I was looking at how we could achieve it and thought that the easiest
way is to do something like the NodeCounterEditorProvider(1) where we
register an async index (default)(2).

(1) http://goo.gl/FbdIRi
(2) http://goo.gl/M1OXll

Pros

- it's very easy to achieve
- don't have to go through any refactoring or wheel-reinventing.
- customers running on segment and willing to have the very latest
counts up to dates will simply have to turn the index configuration to sync

Cons

- it's not really an index and sounds a bit misleading
- we should "share" the async mechanism so that it can be used by both
query indexes as any other additional process
- the point above could involve major refactoring of a core functionality.
- we should provide a different mechanism for configuring if wanted
synchronous or asynchronous.

Thoughts?

Cheers
Davide

Re: [DISCUSS] Atomic Counters on cluster

Posted by Davide Giannella <da...@apache.org>.

On 05/02/2015 16:43, Thomas Mueller wrote:
> Hi,
>
> I would use the "index" approach, at least for now.
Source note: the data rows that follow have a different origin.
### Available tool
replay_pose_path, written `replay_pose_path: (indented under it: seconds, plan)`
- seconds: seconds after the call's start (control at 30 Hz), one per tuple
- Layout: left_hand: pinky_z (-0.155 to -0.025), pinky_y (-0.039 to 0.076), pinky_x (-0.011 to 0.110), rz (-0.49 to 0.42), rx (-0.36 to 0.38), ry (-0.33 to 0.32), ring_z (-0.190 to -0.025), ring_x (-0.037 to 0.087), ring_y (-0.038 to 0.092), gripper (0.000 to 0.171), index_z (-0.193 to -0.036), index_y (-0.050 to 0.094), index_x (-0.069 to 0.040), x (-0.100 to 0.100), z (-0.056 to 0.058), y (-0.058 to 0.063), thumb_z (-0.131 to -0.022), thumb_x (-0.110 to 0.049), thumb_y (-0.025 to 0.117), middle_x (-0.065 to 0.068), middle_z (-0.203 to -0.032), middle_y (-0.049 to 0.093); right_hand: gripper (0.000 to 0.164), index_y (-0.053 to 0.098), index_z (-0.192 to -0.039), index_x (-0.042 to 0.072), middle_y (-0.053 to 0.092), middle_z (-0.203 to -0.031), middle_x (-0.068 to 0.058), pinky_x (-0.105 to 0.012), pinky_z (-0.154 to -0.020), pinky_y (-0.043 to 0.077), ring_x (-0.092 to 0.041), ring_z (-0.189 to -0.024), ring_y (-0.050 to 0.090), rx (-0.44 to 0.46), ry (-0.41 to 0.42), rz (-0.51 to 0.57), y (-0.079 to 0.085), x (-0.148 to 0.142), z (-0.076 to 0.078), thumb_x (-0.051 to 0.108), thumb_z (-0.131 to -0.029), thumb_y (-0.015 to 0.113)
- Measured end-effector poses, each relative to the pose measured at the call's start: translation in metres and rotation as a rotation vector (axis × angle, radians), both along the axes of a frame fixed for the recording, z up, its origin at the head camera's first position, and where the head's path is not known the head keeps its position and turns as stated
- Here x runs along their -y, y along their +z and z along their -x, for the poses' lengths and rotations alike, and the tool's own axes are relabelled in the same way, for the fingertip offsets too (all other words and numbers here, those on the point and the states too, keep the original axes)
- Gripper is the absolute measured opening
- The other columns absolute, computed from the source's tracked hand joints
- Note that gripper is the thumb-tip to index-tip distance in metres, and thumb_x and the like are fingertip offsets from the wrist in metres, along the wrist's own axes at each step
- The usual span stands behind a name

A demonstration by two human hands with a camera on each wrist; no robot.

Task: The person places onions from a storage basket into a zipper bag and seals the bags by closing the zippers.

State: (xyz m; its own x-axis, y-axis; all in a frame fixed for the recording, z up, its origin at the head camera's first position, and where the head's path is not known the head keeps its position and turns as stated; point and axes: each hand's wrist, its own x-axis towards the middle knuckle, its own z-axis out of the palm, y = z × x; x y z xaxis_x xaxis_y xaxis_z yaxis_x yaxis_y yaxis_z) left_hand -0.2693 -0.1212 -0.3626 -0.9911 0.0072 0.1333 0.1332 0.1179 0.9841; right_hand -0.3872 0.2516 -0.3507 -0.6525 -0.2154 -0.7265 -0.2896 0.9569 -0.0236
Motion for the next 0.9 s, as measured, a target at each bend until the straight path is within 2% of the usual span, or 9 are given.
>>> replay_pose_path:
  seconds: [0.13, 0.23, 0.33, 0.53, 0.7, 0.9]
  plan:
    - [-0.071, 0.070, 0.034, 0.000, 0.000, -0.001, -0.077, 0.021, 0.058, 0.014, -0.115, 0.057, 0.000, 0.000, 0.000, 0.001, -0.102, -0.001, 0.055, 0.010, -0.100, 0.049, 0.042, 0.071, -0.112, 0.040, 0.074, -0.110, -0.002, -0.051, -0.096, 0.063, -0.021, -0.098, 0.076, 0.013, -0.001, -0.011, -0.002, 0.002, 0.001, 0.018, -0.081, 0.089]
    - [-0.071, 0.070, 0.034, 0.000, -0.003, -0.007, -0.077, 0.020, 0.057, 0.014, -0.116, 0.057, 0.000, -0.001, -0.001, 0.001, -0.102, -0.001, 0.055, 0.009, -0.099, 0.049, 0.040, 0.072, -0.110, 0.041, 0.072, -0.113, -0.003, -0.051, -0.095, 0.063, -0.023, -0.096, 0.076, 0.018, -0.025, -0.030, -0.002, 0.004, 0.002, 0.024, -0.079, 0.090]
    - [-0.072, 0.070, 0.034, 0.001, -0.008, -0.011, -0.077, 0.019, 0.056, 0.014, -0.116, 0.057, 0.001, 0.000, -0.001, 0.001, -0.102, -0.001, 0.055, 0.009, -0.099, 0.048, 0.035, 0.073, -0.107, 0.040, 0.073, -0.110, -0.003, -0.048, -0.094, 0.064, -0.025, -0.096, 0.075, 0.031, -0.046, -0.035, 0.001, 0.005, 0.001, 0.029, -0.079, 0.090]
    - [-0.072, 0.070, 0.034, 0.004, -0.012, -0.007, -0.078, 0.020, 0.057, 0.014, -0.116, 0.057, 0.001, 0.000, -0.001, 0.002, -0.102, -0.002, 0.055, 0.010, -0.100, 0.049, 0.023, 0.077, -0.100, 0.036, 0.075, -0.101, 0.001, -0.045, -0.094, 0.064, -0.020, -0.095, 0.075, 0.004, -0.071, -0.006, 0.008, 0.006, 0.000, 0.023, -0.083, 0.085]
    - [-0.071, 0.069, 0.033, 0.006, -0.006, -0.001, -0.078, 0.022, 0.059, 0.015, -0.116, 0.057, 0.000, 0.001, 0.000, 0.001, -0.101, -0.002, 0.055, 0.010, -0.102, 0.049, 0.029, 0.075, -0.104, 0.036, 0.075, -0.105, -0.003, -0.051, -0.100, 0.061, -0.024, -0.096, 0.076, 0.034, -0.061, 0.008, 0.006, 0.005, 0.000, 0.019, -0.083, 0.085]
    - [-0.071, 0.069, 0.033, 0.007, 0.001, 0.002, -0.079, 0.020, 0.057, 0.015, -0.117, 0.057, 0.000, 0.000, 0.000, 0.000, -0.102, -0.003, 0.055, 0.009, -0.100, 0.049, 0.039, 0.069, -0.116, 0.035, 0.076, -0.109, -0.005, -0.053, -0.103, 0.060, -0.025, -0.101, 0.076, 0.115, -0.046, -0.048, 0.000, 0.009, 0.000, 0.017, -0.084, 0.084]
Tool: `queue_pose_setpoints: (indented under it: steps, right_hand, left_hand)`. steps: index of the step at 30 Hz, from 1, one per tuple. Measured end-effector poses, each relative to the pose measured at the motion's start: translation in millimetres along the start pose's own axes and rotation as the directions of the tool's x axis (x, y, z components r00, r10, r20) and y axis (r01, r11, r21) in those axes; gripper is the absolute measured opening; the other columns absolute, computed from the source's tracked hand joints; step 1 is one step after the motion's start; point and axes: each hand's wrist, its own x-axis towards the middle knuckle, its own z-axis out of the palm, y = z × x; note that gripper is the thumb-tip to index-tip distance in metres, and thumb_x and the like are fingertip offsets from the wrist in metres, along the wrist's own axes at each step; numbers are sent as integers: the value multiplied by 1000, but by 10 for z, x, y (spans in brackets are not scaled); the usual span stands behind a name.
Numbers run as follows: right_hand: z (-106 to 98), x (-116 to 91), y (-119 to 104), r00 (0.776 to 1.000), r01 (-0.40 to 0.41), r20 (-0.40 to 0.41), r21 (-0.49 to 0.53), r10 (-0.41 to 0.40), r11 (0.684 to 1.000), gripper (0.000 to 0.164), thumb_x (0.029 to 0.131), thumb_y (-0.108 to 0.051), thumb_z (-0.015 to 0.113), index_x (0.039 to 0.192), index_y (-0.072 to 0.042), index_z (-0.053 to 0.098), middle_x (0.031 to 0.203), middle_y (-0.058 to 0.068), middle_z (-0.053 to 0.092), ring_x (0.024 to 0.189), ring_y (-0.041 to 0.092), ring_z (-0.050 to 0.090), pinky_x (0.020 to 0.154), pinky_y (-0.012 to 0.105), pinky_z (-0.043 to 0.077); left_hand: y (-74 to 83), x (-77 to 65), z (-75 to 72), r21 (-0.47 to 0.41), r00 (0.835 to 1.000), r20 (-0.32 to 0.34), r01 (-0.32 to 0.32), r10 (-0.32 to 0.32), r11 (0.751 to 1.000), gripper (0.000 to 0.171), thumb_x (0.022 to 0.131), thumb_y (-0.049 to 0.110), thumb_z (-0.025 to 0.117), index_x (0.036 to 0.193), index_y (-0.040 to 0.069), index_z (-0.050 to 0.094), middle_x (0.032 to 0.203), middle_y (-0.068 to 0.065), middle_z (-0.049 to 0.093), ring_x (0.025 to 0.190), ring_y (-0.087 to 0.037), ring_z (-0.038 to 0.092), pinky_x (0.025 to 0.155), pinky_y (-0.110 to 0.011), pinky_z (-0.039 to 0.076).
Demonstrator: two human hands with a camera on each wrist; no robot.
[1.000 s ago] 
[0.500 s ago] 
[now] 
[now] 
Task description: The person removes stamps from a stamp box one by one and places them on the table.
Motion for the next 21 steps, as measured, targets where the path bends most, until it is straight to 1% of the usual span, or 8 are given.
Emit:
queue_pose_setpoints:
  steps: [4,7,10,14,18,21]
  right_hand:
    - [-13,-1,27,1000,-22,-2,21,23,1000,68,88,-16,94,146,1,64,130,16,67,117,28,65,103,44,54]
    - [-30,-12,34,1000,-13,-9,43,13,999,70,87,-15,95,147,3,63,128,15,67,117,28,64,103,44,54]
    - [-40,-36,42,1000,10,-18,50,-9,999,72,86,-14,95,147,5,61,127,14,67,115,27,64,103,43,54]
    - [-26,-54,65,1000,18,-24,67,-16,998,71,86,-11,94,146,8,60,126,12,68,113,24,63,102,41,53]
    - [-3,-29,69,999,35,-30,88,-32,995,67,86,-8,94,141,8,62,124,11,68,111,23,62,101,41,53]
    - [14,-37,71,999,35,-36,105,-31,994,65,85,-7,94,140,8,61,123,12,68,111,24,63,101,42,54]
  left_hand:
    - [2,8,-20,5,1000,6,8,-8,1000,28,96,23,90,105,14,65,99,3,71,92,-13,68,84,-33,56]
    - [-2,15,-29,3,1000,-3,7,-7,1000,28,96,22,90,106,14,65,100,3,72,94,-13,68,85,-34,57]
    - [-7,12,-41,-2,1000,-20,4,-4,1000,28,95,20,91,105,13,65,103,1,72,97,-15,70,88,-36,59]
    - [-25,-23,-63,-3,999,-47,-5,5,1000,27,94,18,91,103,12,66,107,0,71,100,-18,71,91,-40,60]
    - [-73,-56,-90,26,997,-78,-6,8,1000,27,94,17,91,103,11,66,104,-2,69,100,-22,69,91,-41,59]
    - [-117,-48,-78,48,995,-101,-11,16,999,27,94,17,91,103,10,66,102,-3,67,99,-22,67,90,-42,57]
By the way, I have
> used the same idea for the approximate node counter mechanism (OAK-1907).
Yes that's the direction we're taking for now (see previous email from
myself). And the approximate counter is from where I took the inspiration.
> A generalisation of the "atomic counter" problem is the "atomic sum"
> problem. For that, you don't just want to support +1 and -1, but +x and
> -x, 
It's already this way.
> possibly with a constraint (an allowed range), so it could be used for
> reservation systems (in synchronous mode only; not in a cluster). 
This is a nice new feature that could be added. Do you mind to file an
improvement ticket so that we won't forget it. We'll then see when to
schedule it for future releases.

> One
> possible solution is:
>
> ...
>
We already have a solution in place for atomic counter. See
https://issues.apache.org/jira/browse/OAK-2220 and the attached (in the
issue) doc for the details.

Cheers
Davide

Re: [DISCUSS] Atomic Counters on cluster

Posted by Thomas Mueller <mu...@adobe.com>.

Hi,

I would use the "index" approach, at least for now. By the way, I have
used the same idea for the approximate node counter mechanism (OAK-1907).

A generalisation of the "atomic counter" problem is the "atomic sum"
problem. For that, you don't just want to support +1 and -1, but +x and
-x, possibly with a constraint (an allowed range), so it could be used for
reservation systems (in synchronous mode only; not in a cluster). One
possible solution is:

The data itself is stored in the content:

/content/flight_345/seats/@seat:count = 100
/content/flight_345/reservation_1/@seat:count = -1

/content/flight_345/reservation_2/@seat:count = -3
/content/flight_1001/seats/@seat:count = 200
/content/flight_1001/reservation_1/@seat:count = -3
/content/flight_1001/reservation_2/@seat:count = -2

The query to get the current count would be:

    select sum(count) from [nt:base]
    where descendantnode('/content/flight_1001')

That query would be very fast, O(1), if there is an index. The index
definition would be:


# index of type "sum", on property "seat:count"
/oak:index/flights/@type = sum
/oak:index/flights/@propertyName = seat:count


# restriction: sum must be at least 0, otherwise the commit fails (similar
to a unique index)
/oak:index/flights/@min = 0

# aggregate in the parent, so keep one sum(count) per flight
/oak:index/flights/@aggregationLevel = 1


For an async index, the "min" constraint can't be guaranteed.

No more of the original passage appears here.